* **About this task**:
Pictures must not appear in the copy. Reproduce exactly, and only, the lines from the one with "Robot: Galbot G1" through the end of the data below.

* **Input data**:
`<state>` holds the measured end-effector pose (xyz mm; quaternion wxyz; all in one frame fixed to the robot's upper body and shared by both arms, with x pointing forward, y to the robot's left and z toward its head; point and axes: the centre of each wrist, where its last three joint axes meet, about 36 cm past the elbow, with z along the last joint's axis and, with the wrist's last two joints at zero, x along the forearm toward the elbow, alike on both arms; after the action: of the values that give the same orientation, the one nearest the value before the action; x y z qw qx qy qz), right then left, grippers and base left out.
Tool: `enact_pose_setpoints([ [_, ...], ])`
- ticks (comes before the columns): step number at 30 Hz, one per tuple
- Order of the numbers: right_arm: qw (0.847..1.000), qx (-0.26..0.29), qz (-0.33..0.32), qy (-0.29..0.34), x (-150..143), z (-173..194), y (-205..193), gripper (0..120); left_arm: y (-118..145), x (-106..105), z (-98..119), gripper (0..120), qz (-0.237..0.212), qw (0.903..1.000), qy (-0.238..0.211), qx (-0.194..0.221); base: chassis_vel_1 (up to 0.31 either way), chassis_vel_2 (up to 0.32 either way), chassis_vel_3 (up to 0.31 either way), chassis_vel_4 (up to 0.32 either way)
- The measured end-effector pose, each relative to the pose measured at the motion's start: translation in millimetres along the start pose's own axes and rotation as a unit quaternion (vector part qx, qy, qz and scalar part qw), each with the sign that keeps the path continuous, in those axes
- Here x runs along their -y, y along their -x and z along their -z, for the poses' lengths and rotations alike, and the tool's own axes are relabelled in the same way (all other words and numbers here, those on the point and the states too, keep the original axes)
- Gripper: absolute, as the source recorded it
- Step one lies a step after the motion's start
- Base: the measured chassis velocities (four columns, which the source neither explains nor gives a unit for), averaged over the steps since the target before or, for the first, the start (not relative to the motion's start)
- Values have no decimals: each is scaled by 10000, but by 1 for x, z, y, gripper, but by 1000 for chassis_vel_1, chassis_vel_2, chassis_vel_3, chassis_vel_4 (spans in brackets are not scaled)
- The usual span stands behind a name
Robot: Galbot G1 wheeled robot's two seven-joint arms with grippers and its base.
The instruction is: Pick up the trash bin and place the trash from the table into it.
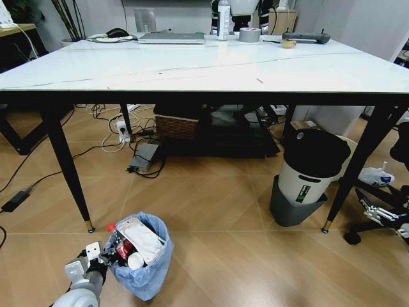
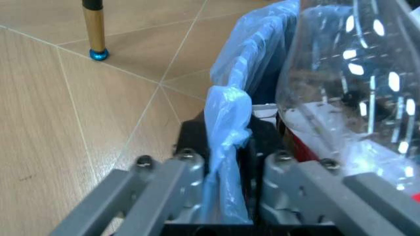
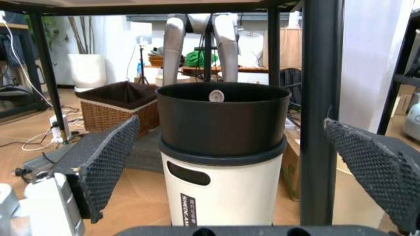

* **Your solution**:
Robot: Galbot G1 wheeled robot's two seven-joint arms with grippers and its base.
The instruction is: Pick up the trash bin and place the trash from the table into it.

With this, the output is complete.